Uma das referências mais antigas à atuação das amas de leite em Manaus surge no Código de Posturas Municipais de 1848. No artigo 137 do capítulo 16, sobre a economia municipal, ficou estabelecido que "As Câmaras marcarão salários às amas dos expostos pelo trabalho da criação, e educação, e prestarão enxoval preciso aos mesmos" (SAMPAIO, 2016, p. 35). Os expostos citados no artigo, de acordo com o historiador Renato Franco, eram 

"[...] as crianças recém-nascidas, anonimamente abandonadas pelos pais, que, assim, abriam mão da tutela e da criação dos filhos. Diferentemente dos órfãos, para quem a morte dos progenitores era uma referência incontornável, a criança exposta era considerada em seu grau zero de ascendência, portanto, por definição, livre" (FRANCO, 2018, s. p.).
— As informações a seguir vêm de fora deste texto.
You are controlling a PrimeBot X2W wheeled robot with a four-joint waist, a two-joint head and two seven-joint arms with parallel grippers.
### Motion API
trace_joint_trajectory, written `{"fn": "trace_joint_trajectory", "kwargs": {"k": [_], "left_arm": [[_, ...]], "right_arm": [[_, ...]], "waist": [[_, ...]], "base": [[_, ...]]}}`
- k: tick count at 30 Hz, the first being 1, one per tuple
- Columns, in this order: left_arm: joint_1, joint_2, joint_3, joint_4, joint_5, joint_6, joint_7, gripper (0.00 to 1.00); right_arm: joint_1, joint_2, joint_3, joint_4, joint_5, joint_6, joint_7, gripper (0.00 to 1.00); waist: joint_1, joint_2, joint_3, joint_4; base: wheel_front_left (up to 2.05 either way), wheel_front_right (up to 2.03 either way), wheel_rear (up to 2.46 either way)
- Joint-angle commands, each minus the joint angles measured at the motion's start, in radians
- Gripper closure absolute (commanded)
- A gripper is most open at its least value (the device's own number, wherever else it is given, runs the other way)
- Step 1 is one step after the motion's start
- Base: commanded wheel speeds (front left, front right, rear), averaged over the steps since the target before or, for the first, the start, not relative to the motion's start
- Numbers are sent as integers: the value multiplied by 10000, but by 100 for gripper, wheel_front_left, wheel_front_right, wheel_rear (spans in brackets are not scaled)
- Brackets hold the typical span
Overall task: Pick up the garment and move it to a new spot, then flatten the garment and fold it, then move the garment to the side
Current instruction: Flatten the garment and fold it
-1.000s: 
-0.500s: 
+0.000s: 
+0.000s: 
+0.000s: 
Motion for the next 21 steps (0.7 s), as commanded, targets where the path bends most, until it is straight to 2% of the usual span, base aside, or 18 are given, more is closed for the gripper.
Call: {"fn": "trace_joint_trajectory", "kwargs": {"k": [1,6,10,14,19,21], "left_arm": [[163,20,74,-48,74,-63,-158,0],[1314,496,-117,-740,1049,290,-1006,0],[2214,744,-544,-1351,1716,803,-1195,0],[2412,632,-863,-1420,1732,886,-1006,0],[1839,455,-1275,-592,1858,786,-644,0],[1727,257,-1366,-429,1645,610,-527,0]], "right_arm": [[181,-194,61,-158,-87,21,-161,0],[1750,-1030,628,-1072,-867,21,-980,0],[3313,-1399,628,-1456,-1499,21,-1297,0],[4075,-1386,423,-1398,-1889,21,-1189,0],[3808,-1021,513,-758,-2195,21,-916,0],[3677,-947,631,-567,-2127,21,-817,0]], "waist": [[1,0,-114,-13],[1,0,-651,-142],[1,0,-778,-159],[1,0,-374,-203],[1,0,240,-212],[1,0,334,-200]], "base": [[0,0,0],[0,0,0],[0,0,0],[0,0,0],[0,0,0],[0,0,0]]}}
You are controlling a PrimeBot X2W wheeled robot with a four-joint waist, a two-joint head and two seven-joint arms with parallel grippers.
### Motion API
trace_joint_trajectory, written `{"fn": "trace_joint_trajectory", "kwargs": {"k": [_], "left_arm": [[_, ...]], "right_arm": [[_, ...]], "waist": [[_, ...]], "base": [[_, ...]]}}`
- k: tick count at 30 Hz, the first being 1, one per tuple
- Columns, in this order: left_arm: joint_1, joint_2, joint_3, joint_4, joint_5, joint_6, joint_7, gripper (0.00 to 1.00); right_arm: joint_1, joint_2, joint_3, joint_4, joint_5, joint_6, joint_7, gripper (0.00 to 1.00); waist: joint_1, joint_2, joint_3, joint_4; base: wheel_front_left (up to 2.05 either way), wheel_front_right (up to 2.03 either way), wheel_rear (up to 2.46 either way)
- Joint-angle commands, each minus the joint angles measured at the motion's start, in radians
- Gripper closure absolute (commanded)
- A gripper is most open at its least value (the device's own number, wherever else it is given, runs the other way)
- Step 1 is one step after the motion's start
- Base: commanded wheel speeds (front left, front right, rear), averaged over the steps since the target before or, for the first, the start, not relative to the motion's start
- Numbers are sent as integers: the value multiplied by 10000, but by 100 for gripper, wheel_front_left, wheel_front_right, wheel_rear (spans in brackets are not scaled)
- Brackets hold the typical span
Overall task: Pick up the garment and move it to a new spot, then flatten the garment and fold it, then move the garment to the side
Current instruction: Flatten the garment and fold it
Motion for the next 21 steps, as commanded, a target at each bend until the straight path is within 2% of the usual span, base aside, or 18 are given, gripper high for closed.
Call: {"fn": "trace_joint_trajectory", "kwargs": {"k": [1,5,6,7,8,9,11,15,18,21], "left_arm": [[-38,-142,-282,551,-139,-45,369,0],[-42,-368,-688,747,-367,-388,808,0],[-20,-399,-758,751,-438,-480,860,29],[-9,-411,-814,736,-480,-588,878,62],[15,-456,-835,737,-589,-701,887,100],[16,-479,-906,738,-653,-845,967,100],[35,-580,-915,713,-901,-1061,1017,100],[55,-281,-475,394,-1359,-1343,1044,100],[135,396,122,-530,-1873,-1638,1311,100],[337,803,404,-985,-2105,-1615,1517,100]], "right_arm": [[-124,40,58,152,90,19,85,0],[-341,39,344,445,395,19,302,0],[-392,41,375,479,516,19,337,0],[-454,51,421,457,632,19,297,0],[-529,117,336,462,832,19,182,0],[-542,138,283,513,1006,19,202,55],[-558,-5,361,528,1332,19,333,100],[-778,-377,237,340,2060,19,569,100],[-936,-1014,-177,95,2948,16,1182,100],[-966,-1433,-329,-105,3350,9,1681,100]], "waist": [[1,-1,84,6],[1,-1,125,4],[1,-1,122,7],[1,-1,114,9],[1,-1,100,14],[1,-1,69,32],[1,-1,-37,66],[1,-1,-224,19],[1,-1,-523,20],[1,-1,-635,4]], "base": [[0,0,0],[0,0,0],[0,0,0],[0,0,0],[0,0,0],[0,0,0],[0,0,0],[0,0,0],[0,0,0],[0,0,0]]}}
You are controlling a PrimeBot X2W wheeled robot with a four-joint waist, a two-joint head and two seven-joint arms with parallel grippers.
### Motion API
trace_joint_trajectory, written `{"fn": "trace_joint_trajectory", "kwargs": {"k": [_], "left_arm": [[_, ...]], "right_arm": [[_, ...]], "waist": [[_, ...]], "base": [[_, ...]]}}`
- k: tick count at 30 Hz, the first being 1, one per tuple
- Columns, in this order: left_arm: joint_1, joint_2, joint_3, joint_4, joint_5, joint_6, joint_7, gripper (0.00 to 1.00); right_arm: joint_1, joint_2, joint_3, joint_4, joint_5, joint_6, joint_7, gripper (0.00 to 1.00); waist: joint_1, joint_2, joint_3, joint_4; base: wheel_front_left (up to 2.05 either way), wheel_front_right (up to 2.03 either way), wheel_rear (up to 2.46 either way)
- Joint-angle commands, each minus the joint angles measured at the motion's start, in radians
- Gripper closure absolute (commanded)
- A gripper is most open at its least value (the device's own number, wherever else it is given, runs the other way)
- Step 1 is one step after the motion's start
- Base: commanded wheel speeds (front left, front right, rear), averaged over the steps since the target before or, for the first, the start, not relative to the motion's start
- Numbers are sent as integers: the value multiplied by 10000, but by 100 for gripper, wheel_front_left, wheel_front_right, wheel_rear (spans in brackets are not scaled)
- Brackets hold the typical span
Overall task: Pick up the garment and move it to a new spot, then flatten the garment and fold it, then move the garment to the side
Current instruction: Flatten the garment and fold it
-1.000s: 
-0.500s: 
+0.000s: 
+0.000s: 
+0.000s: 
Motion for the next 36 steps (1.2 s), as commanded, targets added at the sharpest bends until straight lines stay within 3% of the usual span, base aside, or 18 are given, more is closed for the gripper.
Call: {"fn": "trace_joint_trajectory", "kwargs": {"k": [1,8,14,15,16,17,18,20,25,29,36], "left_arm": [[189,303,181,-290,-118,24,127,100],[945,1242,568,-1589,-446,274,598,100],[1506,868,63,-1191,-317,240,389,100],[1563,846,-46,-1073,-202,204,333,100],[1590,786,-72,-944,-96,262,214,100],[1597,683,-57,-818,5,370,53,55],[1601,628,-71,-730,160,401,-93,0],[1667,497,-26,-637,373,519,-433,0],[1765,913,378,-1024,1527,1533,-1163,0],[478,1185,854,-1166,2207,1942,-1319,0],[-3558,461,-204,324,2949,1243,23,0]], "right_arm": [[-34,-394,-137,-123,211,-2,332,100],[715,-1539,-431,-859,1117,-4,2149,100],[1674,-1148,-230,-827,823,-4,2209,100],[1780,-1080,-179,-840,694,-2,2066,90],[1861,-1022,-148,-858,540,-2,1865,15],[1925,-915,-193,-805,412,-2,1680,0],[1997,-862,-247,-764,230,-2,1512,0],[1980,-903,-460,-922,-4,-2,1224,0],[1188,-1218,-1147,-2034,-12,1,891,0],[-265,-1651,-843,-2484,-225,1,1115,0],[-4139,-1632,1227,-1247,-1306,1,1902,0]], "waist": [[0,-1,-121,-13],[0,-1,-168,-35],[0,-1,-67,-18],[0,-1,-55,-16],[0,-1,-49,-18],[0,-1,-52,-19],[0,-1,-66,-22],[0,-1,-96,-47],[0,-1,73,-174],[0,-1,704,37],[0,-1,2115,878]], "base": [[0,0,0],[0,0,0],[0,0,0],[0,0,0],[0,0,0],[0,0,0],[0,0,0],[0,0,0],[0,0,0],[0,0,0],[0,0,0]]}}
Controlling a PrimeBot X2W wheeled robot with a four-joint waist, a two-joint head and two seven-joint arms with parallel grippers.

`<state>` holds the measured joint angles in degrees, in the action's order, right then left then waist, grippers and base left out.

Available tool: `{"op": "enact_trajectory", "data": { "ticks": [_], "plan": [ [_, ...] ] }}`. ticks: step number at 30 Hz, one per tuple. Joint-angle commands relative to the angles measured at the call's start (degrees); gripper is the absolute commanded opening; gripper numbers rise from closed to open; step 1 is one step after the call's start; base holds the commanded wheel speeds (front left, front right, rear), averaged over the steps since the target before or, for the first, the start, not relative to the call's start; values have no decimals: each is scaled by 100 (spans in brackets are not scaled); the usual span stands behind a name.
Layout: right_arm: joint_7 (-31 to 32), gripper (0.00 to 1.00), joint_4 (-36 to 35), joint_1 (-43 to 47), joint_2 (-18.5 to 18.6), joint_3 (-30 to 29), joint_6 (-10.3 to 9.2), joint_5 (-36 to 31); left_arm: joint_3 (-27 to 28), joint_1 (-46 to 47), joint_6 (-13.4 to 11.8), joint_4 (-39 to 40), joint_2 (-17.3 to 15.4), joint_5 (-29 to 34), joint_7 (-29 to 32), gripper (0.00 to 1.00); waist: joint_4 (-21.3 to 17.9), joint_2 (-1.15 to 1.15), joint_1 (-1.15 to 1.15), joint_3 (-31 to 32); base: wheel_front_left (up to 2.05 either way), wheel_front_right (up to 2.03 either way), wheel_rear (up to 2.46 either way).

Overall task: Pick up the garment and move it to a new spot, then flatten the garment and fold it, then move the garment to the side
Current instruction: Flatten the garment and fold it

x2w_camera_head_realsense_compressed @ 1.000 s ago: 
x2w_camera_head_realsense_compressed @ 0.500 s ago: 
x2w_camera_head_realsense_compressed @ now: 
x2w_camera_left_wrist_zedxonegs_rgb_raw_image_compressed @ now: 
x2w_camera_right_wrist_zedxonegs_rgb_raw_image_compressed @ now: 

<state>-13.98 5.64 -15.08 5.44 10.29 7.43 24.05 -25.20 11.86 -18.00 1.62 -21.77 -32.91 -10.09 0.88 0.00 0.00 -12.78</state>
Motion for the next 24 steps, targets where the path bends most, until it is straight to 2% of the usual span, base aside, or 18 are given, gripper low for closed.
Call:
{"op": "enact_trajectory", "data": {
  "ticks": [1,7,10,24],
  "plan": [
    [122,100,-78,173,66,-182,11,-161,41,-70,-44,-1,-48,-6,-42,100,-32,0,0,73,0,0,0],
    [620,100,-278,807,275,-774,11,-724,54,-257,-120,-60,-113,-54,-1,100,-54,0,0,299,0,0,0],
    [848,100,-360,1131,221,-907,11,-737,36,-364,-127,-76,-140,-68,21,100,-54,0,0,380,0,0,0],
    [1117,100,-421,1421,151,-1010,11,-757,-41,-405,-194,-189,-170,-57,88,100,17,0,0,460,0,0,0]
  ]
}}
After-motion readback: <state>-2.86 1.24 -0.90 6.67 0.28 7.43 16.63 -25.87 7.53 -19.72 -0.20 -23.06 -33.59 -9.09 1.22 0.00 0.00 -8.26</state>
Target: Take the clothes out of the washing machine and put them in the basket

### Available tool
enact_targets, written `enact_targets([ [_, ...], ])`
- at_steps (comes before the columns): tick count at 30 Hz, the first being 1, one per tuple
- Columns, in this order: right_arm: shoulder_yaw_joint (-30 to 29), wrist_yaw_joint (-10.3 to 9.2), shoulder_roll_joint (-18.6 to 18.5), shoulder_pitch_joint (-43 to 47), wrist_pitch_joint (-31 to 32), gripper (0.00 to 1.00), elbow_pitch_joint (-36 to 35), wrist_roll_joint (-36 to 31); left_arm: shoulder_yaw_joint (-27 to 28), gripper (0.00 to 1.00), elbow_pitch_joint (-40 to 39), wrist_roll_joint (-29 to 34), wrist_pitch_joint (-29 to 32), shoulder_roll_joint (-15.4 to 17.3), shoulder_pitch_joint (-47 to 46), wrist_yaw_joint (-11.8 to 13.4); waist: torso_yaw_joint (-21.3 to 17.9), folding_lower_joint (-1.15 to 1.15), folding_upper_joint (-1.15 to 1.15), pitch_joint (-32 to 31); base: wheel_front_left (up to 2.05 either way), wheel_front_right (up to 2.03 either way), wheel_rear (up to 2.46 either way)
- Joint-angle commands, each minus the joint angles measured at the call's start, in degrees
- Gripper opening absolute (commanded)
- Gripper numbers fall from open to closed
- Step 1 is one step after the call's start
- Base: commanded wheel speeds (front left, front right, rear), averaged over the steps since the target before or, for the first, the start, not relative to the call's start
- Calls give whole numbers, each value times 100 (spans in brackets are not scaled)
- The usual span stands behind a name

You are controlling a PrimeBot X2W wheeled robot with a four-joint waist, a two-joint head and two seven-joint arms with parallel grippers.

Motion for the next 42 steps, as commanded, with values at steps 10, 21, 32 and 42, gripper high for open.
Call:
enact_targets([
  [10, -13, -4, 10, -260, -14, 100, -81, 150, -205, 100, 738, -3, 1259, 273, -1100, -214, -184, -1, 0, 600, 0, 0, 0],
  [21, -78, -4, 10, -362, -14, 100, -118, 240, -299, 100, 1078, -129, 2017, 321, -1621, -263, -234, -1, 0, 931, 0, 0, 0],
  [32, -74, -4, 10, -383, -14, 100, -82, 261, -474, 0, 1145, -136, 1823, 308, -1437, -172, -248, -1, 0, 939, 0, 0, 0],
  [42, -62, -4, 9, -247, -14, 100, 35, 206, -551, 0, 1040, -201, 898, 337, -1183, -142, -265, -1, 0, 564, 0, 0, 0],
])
O Capitão Clementino José Pereira Guimarães, Barão de Manaus, foi autorizado em 1865 "[...] a alugar escravas sadias e proprias para o serviço de casa de familia" (O Catechista, 28/01/1865, p. 04). De acordo com a Mestre em Educação Damiana Valente Guimarães Gutierres, "uma das principais características mais recorrentemente abordadas nos discursos dos anúncios é da ama de leite ser sadia, saudável e sem vício" (GUTIERRES, 2013, p. 113).

Em 1880, o jornal Amazonas, de propriedade do Coronel José Carneiro dos Santos, anunciava que em sua tipografia existia uma pessoa que precisava dos serviços de uma ama de leite, podendo ser livre ou escrava, e que esta oferecia um bom pagamento (Amazonas, 21/11/1880, p. 04).

As amas de leite poderiam ser escravas ou livres. FONTE: Amazonas, 21/11/1880, p. 04.

O trabalho dessas mulheres não ficava restrito ao ambiente familiar, também sendo sendo solicitado em instituições governamentais. Em 1888 o Instituto dos Educandos Artífices, instituição de ensino em regime de internato para meninos órfãos e carentes, fez publicar no Jornal do Amazonas que precisava de uma ama de leite, pagando bem a quem estivesse disponível (Jornal do Amazonas, 10/05/1888, p. 04).

Instituições como o Instituto dos Educandos Artífices solicitavam o serviço das amas de leite. FONTE: Jornal do Amazonas, 10/05/1888, p. 04.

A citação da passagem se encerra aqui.